Exercise goal — What lines in the material hold the string "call"? Return every one of them.

Collected data —
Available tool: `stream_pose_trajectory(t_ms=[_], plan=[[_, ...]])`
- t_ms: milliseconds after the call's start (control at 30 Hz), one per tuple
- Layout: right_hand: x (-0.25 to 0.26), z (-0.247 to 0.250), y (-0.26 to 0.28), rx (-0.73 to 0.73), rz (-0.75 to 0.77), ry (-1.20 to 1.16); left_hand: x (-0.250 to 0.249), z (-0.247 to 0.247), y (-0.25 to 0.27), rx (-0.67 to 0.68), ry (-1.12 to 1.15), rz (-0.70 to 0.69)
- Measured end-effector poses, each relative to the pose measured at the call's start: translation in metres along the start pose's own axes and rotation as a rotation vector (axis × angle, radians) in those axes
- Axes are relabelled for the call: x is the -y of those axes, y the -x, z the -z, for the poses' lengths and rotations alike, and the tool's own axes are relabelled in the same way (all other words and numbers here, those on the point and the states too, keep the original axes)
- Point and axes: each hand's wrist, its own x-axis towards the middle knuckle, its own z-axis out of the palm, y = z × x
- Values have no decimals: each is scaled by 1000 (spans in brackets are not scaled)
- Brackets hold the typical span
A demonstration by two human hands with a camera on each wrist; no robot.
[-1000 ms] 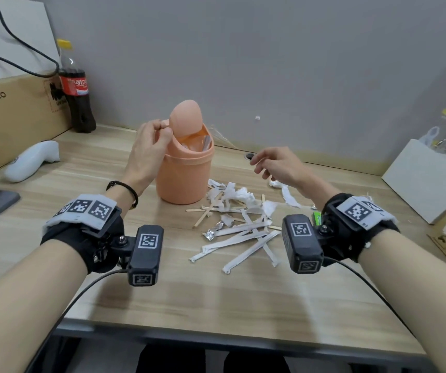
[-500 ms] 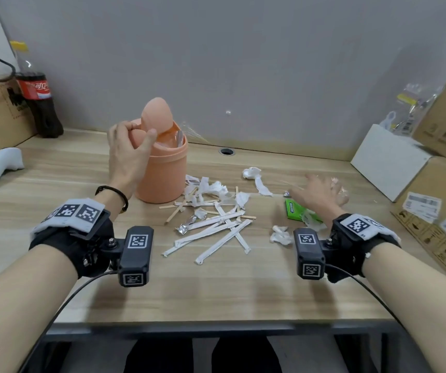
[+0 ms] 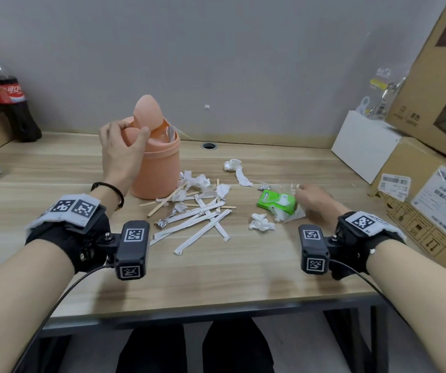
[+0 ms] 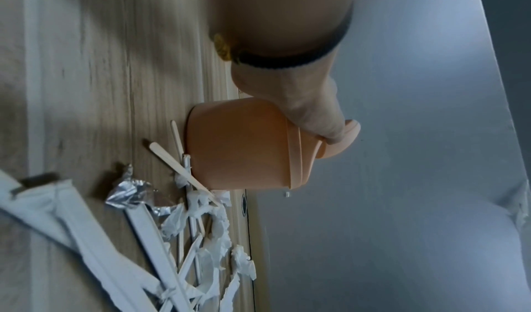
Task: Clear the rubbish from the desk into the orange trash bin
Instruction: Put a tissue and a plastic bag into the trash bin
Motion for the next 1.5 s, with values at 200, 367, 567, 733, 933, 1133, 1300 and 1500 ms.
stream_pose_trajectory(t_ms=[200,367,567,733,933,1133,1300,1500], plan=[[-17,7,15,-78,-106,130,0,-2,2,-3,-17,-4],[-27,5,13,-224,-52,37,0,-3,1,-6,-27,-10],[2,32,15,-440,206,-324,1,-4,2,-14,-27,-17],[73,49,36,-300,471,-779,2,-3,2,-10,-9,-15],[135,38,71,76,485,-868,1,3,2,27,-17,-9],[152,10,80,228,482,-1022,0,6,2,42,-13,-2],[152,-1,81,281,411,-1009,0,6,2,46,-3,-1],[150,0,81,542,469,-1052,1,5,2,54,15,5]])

Finished exercise —
- t_ms: milliseconds after the call's start (control at 30 Hz), one per tuple
- Measured end-effector poses, each relative to the pose measured at the call's start: translation in metres along the start pose's own axes and rotation as a rotation vector (axis × angle, radians) in those axes
- Axes are relabelled for the call: x is the -y of those axes, y the -x, z the -z, for the poses' lengths and rotations alike, and the tool's own axes are relabelled in the same way (all other words and numbers here, those on the point and the states too, keep the original axes)

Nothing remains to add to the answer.